What I mean is, people doubtful of the existence of God will tell you before the study that the results would show no corrolation. This is to be expected.

But ALSO people who believe in God and in the power of prayer ALSO predicted that the study wouldn't show corrolation, if their unsurprised reactions reported in the media following the results are to be taken at face value.

Some people who believe that prayer heals will tell you right outright that science will not be able to measure it. Which leads me to believe that people begin with the starting point that science cannot test God, because He will hide.

But science CLEARLY has the power to measure this effect, if it did indeed exist. If the people double-blind prayed for got better at an significant rate, science could absolutely have detected it. It might not have proved God without significant additional research... but it would have been a start of a whole new branch of science.

"Supernatural things are outside the realm of science because God can't be put in a test-tube" is therefore not a valid argument in the Mayo Clinic case. Why then is it that 'Science should by definition be silent on metaphysical matters'?

By what reasoning do you draw this assertion?

By definition, a god is supernatural and thus exists outside nature. Thus, you cannot prove or disprove their existence or characteristics using observation of nature. It's a faith issue.

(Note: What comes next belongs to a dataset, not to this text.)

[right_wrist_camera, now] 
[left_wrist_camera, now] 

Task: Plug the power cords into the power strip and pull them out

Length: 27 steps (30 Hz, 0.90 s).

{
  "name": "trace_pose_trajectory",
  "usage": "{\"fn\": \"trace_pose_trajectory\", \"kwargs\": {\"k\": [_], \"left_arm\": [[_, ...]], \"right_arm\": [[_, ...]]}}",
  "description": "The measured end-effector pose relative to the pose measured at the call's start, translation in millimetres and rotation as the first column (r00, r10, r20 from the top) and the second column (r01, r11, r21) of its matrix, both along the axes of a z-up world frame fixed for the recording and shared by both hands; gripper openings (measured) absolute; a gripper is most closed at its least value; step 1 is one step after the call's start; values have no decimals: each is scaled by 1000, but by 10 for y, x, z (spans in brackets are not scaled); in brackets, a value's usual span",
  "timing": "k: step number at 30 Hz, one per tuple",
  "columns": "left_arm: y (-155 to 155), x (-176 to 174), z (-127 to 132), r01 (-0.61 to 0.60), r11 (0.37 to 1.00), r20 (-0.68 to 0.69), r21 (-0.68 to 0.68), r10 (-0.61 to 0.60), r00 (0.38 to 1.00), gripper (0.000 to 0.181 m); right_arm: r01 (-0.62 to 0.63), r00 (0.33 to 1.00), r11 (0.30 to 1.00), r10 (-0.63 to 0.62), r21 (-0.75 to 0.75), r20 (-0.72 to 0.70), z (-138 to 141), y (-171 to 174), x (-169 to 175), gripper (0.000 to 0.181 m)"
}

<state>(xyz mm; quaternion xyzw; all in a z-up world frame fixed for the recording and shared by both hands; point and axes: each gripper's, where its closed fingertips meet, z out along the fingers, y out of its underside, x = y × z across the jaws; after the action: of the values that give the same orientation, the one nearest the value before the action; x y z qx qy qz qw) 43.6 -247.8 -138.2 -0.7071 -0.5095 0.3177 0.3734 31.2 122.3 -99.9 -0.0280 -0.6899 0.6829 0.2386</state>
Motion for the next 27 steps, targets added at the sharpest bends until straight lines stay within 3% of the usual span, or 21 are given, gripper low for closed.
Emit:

Yeah right, so "God" doesn't interact with the real world and can't be detected. Isn't that a definition for the word "imaginary"? If faith == imagination, then I have faith too.

John Lynch,

I'm flummoxed - bemused even - as to exactly where you stand on this. It's true that if we define God in the traditional terms of omnipotence, et cetera, and as a being outside of the physical than science as a matter of definition cannot and will never disprove It's existence. However, I think this is a straw man: few atheists would argue that it could.

What we can say, though, is that 'science' (or scientific reasoning, whateve you want to call it) can provide us wiith the tools to falsify religious narratives. We can show that the creation story set out in the Bible is not true, for example, and we can analyze the Book Itself and identify its (very human) origins in earlier accounts and in pre-Abrahamic traditions - thereby falsifying the claim of the Bible to being divinely inspired and thus undermining the authority of its account of God (or, frankly, of anything).

My point is that while 'science' does not dictate a metaphysics of its own (obviously), a scientific approach may be employed to challenge the (textual or authority-based) foundations upon which religious metaphysics are based. What are we left with then?

To take it from another angle: an (original) investigation of metaphysics needs a foundation. There we face a choice: we can start with authorities (whether Aristotle, Hume, the Bible, Tom Cruise, or the friendly neighbourhood guru), we can start with gut feelings and intuitions, or we can start with observation (the latter two are generally mutually exclusive as observation - science - can easily showus how untrustworthy our intuitions can be). Religious belief of any kind starts with authorities or intuition: as you have yourself said, 'By definition, a god is supernatural and thus exists outside nature.' As a consequence, observation will not reaveal a God unless He/She/It goes in for earthly manifestation.

I used to call myself an agnostic until I realized it was a meaningless position: I could say 'I have no evidence that can lead me to definitively refute the existence of a silent God,' but equally I saw no grounds for belief. Lack of belief is atheism - it's a binary question. You believe, or you don't (though belief doesn't mean you know what you believe in!).

'Science' doesn't lead me to reject the possibility of the supernatural (except in the sense that it appears not to impdede upon the physical world in which I live and thus to all practical intent it may as well not exist and can be ignored as a pointless hypothesis). It can and does lead me to reject particular religious beliefs: science is not silent on the subject of the Biblical account. And nor should it be.